Ein ahornblattförmiger Austauschschüler

Aus der Sicht eines Kindes ist auch die neue deutsche Veröffentlichung „Eric“ erzählt. Der kleine Austauschschüler Eric, der in einer Kaffeetasse schläft und sich für seltsame kleine Dinge auf dem Boden interessiert, gibt seiner Gastfamilie Rätsel auf: Fühlt er sich wirklich wohl? Ist das winzige ahornblattförmige Wesen glücklich bei ihnen? Sein Gastbruder ist zunächst enttäuscht von dessen Fremdartigkeit und von seinen Fragen, die er nicht erwartet hatte, aber er lernt, damit umzugehen. „Das ist was Kulturelles“ erklärt seine Mutter. Das Geschenk, das ihnen Eric schließlich dalässt, ist über jeden Zweifel erhaben.
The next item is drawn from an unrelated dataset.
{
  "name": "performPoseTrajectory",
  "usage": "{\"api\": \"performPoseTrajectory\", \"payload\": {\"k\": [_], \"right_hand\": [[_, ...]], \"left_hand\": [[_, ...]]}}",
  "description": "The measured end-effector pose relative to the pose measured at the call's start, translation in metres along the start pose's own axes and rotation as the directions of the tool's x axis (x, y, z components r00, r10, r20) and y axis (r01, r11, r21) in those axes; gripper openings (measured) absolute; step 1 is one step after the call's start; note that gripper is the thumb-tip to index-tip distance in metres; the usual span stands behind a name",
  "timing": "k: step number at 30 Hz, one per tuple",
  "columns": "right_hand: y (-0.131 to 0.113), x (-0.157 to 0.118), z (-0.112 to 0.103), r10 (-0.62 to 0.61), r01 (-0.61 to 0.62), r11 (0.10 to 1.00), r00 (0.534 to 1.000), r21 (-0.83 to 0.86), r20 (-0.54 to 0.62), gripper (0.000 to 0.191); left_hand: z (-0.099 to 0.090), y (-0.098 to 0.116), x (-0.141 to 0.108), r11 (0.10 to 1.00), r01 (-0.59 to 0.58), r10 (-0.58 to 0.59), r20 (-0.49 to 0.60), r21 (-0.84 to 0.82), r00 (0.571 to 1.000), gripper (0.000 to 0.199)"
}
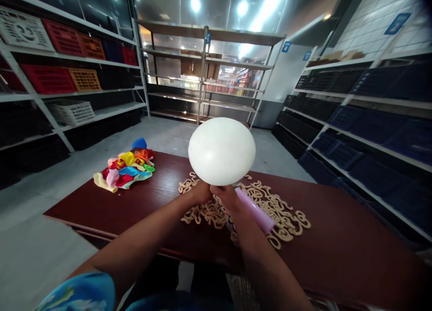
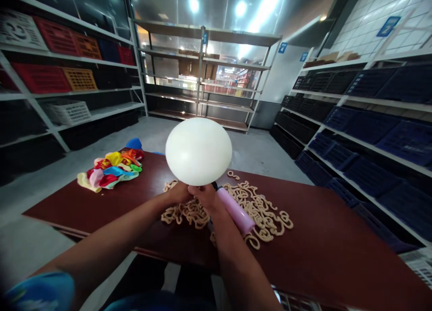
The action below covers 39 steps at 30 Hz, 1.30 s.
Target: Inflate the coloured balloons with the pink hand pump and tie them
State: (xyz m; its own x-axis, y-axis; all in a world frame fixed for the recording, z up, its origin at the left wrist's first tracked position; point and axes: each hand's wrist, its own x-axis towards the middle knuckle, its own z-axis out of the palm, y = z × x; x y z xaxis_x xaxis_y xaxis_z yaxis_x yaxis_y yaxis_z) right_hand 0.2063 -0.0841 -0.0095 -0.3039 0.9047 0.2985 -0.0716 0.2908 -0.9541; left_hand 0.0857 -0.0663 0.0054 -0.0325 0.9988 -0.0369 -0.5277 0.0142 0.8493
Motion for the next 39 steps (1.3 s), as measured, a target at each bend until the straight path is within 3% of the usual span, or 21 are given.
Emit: {"api": "performPoseTrajectory", "payload": {"k": [3, 5, 8, 11, 14, 17, 20, 22, 25, 27, 29, 31, 33, 35, 39], "right_hand": [[0.003, 0.000, 0.003, 0.073, -0.071, 0.964, 0.997, 0.256, 0.001, 0.049], [0.003, 0.001, 0.004, 0.109, -0.093, 0.933, 0.994, 0.348, -0.026, 0.043], [0.005, 0.003, 0.005, 0.134, -0.087, 0.881, 0.989, 0.466, -0.068, 0.030], [0.008, 0.004, 0.007, 0.139, -0.075, 0.843, 0.987, 0.533, -0.080, 0.026], [0.010, 0.002, 0.009, 0.147, -0.087, 0.850, 0.986, 0.520, -0.076, 0.026], [0.011, 0.000, 0.012, 0.138, -0.086, 0.869, 0.988, 0.487, -0.072, 0.026], [0.011, 0.001, 0.016, 0.118, -0.065, 0.888, 0.989, 0.455, -0.089, 0.026], [0.009, 0.003, 0.020, 0.136, -0.093, 0.905, 0.988, 0.415, -0.074, 0.028], [0.003, 0.008, 0.026, 0.179, -0.165, 0.941, 0.984, 0.295, -0.019, 0.031], [-0.001, 0.011, 0.028, 0.196, -0.187, 0.969, 0.980, 0.161, -0.041, 0.032], [-0.003, 0.014, 0.027, 0.206, -0.206, 0.978, 0.975, 0.006, -0.088, 0.030], [-0.003, 0.022, 0.025, 0.177, -0.201, 0.956, 0.976, -0.215, -0.126, 0.024], [0.000, 0.035, 0.026, 0.104, -0.138, 0.841, 0.990, -0.524, -0.094, 0.022], [0.006, 0.054, 0.032, 0.064, -0.072, 0.617, 0.997, -0.784, -0.041, 0.023], [0.029, 0.090, 0.049, 0.164, -0.149, 0.183, 0.979, -0.972, -0.119, 0.027]], "left_hand": [[0.003, 0.001, -0.006, 0.970, 0.176, -0.212, 0.234, 0.166, 0.949, 0.022], [0.004, 0.005, -0.009, 0.935, 0.196, -0.287, 0.308, 0.294, 0.907, 0.022], [0.002, 0.013, -0.014, 0.888, 0.101, -0.292, 0.381, 0.448, 0.877, 0.023], [-0.006, 0.013, -0.017, 0.860, -0.068, -0.200, 0.458, 0.505, 0.866, 0.027], [-0.016, 0.005, -0.020, 0.895, -0.154, -0.079, 0.489, 0.418, 0.869, 0.023], [-0.021, -0.005, -0.024, 0.944, -0.140, -0.015, 0.462, 0.299, 0.887, 0.023], [-0.020, -0.009, -0.025, 0.976, -0.072, -0.031, 0.455, 0.207, 0.890, 0.027], [-0.018, -0.007, -0.022, 0.987, 0.036, -0.104, 0.446, 0.158, 0.889, 0.030], [-0.022, 0.010, -0.005, 0.965, 0.263, -0.248, 0.406, 0.018, 0.879, 0.027], [-0.034, 0.029, 0.013, 0.924, 0.355, -0.279, 0.384, -0.140, 0.880, 0.024], [-0.053, 0.049, 0.033, 0.903, 0.329, -0.227, 0.346, -0.275, 0.910, 0.024], [-0.075, 0.062, 0.050, 0.909, 0.224, -0.112, 0.314, -0.350, 0.943, 0.020], [-0.095, 0.063, 0.062, 0.926, 0.124, -0.034, 0.249, -0.358, 0.968, 0.019], [-0.107, 0.055, 0.069, 0.945, 0.052, 0.006, 0.177, -0.324, 0.984, 0.020], [-0.113, 0.033, 0.074, 0.963, -0.029, 0.059, 0.106, -0.268, 0.993, 0.021]]}}
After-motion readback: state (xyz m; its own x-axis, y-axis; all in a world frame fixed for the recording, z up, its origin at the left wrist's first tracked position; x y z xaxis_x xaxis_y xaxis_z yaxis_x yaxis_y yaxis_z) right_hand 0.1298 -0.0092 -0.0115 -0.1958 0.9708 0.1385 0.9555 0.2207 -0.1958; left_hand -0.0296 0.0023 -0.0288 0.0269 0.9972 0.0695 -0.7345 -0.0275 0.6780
„Eric“ ist eine Auskoppelung aus der Anthologie: „Geschichten aus der Vorstadt des Universums“, einer Reihe von liebevoll unterschiedlich illustrierten Geschichten, in denen Shaun Tan auch das ganze Spektrum seiner Stile darstellt. „Es beginnt immer mit einem Bleistift,“ sagt er. Aber dann kommen Tusche, Ölfarben, Kreide, Wachsmaler und alle erdenklichen Materialien hinzu, jede von ihnen beherrscht er meisterlich. Die Geschichten handeln von Wasserbüffeln, die mit dem Huf den Weg weisen, von der Kante, an der die Welt zu Ende ist oder von einem Dugong im Vorgarten. Sie handeln von kleinen Wundern und immer wieder von der Frage, was wir sehen könnten, wenn wir richtig hinschauen würden. Auch „Die Fundsache“ ist ein seltsames lebendes Objekt, „The lost Thing“ wie der englische Titel lautet, das nur sichtbar ist für denjenigen, der mit offenen Augen durch die Welt geht. Die Geschichte „Wachsam, aber nicht beunruhigt“ aus der Anthologie beginnt mit dem Satz: „Komisch, dass man jetzt, wo jeder Haushalt seine eigene Interkontinentalrakete hat, kaum noch darüber nachdenkt.“ Shaun Tans Geschichten rufen dazu auf, die kleinen Brüche der Welt bewusst wahrzunehmen und zu einer kindlichen Betrachtung zurückzukehren. Bücher sowie Film spielen mit den Grenzen zwischen Fantasie und Realität und ziehen den Betrachter und Leser in sein wundervoll verspieltes und berührendes Universum hinein. Die filigrane Ausgestaltung der Bilder und die absolut liebenswerten Figuren wecken Zärtlichkeit. Eine große Kunst!